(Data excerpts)
======
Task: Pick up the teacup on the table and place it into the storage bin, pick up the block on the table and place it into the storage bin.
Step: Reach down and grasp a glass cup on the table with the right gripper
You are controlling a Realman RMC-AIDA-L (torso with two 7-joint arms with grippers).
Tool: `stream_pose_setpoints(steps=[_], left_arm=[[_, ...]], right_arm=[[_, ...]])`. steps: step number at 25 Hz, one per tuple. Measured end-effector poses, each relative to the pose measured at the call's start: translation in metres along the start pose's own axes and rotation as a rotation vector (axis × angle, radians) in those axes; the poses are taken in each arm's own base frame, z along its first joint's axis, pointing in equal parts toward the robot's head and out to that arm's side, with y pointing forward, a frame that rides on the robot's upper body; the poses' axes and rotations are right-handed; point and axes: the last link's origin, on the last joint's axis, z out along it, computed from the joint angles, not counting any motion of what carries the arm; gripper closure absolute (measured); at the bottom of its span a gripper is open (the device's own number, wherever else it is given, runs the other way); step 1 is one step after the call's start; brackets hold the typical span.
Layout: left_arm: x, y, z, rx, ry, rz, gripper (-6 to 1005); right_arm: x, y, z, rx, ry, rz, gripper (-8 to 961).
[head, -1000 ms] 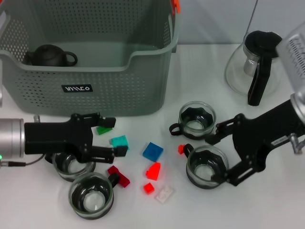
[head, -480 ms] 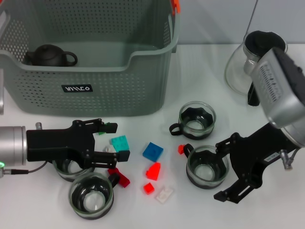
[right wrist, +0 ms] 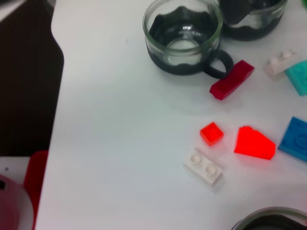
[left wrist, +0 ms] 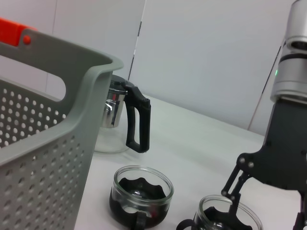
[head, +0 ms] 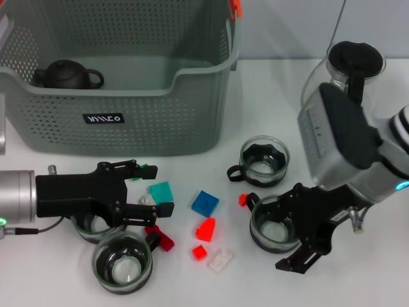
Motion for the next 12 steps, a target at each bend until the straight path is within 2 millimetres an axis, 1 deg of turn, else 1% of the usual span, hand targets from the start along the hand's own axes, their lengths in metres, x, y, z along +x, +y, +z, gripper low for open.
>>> stream_pose_setpoints(steps=[4,12], left_arm=[[-0.002,0.000,-0.001,0.006,-0.001,0.002,114],[-0.003,-0.002,-0.003,0.027,0.004,-0.001,116]], right_arm=[[-0.004,0.000,0.009,0.013,0.028,-0.016,60],[-0.005,-0.003,0.018,0.053,0.088,-0.023,71]])
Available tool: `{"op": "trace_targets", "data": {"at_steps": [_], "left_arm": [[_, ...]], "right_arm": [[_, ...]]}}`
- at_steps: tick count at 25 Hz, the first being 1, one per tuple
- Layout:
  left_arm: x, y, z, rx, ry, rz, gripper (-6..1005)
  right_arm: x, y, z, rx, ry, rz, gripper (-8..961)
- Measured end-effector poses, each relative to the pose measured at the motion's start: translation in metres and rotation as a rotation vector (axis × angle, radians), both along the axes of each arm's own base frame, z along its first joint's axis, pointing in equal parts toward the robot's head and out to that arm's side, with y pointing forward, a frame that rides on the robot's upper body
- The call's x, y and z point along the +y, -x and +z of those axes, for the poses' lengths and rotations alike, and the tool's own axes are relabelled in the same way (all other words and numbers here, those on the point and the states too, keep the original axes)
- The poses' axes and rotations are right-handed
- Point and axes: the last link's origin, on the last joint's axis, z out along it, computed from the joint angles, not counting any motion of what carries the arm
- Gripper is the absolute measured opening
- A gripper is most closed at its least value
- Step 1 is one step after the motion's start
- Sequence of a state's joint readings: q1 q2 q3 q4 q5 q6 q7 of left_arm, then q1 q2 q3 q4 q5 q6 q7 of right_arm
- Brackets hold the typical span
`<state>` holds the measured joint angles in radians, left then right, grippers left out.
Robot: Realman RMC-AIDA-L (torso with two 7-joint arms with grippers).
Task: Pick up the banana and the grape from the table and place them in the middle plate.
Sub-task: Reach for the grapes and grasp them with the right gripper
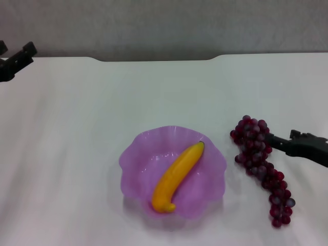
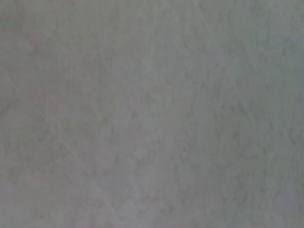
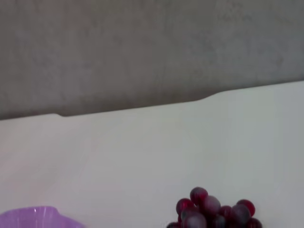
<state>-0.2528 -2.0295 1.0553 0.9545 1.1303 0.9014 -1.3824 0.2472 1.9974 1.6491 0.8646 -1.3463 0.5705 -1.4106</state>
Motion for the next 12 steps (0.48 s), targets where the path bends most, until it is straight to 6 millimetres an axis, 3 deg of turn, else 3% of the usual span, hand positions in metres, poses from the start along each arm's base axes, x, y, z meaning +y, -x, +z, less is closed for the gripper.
{"op": "trace_targets", "data": {"at_steps": [12], "left_arm": [[-0.001, -0.004, 0.002, 0.002, 0.001, -0.018, 877]], "right_arm": [[0.007, -0.004, -0.014, -0.016, 0.052, -0.017, 876]]}}
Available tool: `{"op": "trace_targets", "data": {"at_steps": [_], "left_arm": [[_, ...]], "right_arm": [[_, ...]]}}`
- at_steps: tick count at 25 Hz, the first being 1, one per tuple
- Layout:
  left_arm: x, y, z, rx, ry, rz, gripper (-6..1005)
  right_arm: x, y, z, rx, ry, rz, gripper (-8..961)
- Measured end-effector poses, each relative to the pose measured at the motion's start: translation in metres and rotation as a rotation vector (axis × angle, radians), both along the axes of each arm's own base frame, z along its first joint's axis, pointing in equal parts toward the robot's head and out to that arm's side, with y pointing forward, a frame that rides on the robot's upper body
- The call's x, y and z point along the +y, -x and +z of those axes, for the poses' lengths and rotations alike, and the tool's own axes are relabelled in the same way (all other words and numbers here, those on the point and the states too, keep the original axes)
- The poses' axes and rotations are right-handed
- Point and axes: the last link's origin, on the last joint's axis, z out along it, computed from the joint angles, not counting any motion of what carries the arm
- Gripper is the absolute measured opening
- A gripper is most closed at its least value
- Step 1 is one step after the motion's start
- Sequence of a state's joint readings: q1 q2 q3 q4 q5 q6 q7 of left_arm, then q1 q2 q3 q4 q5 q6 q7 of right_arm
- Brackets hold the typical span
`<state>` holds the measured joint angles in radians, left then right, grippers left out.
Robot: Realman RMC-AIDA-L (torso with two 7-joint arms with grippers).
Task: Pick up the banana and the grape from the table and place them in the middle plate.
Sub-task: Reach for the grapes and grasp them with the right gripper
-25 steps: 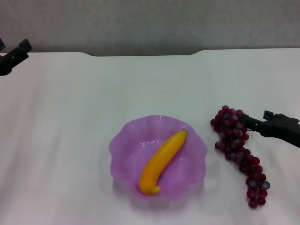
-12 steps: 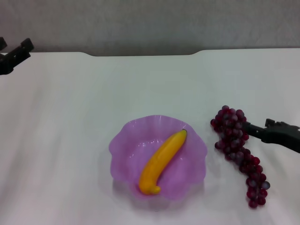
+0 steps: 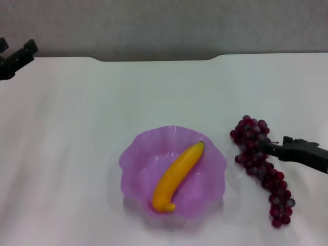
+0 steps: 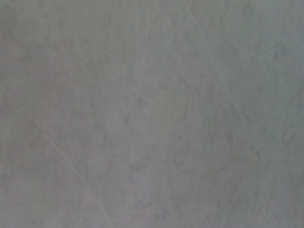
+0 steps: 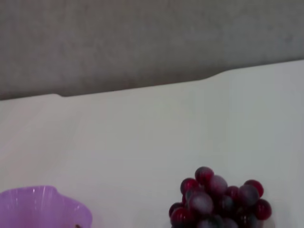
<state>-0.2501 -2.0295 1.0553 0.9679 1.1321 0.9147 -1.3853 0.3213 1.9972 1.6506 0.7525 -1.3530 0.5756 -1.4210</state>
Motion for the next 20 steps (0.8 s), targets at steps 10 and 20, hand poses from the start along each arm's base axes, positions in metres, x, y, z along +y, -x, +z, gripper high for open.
{"op": "trace_targets", "data": {"at_steps": [10, 20], "left_arm": [[0.0, -0.003, -0.001, -0.002, 0.005, -0.013, 877], [0.0, -0.005, -0.001, -0.006, 0.01, -0.024, 876]], "right_arm": [[0.007, 0.007, -0.008, -0.023, 0.043, 0.028, 865], [0.009, 0.012, -0.016, -0.035, 0.086, 0.051, 842]]}}
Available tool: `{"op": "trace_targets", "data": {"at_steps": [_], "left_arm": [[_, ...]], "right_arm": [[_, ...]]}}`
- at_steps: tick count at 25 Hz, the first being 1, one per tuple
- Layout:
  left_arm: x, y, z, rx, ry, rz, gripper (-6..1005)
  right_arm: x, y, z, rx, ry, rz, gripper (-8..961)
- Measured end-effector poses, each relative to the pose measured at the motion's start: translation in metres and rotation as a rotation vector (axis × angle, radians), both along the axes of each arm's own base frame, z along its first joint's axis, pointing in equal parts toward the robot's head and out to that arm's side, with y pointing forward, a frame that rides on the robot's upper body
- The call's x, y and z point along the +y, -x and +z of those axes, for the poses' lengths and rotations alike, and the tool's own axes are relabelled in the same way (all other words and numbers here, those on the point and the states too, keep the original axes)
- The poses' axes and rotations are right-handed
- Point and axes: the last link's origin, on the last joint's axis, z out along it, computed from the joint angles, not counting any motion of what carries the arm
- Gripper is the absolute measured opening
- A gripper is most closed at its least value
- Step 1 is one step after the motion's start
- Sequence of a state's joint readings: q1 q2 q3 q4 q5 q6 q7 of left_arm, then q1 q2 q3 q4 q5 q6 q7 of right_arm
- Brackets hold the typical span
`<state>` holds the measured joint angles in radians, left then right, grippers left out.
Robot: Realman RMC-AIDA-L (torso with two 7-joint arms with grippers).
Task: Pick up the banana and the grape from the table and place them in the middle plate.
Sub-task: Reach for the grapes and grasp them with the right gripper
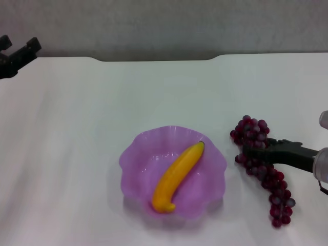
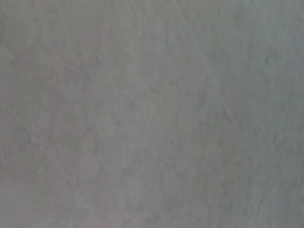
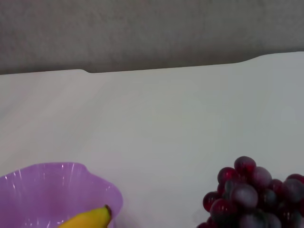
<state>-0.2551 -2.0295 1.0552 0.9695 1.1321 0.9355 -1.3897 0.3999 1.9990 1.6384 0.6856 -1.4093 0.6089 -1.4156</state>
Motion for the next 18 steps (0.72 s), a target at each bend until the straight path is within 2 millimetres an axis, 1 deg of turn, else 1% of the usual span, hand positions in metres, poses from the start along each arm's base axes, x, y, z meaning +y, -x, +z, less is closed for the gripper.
{"op": "trace_targets", "data": {"at_steps": [10, 18], "left_arm": [[-0.0006, 0.0006, 0.0002, -0.003, 0.002, 0.001, 876], [0.0006, -0.0012, 0.0004, -0.003, 0.002, -0.004, 876]], "right_arm": [[-0.0025, -0.0026, -0.0007, 0.009, 0.001, -0.016, 818], [-0.0053, -0.0102, -0.0029, 0.009, 0.01, -0.047, 799]]}}
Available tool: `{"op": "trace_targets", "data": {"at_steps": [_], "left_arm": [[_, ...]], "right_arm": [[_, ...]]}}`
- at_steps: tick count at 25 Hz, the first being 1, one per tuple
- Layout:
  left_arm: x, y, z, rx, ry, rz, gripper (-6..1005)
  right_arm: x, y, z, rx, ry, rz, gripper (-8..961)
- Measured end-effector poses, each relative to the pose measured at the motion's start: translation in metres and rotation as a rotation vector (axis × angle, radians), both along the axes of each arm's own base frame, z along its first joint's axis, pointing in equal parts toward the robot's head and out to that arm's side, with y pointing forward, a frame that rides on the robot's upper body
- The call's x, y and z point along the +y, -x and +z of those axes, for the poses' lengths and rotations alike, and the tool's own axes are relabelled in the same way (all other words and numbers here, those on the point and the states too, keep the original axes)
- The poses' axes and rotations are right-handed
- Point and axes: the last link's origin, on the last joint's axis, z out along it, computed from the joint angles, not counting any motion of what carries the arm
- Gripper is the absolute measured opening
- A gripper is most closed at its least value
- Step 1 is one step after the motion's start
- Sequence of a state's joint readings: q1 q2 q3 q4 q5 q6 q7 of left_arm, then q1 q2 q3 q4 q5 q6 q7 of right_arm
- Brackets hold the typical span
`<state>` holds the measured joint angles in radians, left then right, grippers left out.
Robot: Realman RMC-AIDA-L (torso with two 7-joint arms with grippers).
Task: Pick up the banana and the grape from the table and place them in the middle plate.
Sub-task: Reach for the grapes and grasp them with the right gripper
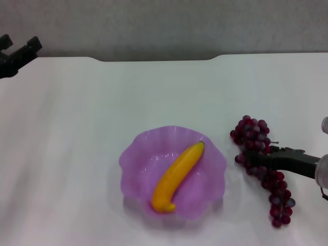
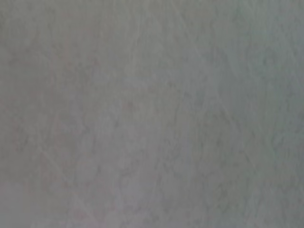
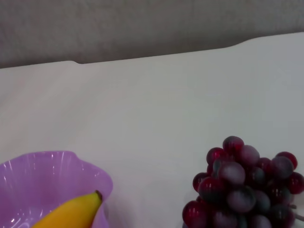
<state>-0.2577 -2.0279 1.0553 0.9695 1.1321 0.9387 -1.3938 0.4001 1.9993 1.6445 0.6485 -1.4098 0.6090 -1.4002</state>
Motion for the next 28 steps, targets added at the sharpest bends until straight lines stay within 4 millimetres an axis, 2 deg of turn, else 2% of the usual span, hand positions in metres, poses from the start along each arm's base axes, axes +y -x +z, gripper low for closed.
{"op": "trace_targets", "data": {"at_steps": [28], "left_arm": [[-0.0015, -0.0029, 0.0014, 0.0, 0.001, -0.016, 876]], "right_arm": [[0.0026, -0.0033, -0.0042, -0.009, 0.018, -0.02, 732]]}}
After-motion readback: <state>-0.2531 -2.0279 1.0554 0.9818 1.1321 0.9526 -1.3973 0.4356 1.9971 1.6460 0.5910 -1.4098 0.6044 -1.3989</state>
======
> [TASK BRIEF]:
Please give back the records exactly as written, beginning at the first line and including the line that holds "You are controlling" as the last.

> [TASK RESPONSE]:
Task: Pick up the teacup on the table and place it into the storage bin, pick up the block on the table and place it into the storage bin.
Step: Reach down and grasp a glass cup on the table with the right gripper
You are controlling a Realman RMC-AIDA-L (torso with two 7-joint arms with grippers).

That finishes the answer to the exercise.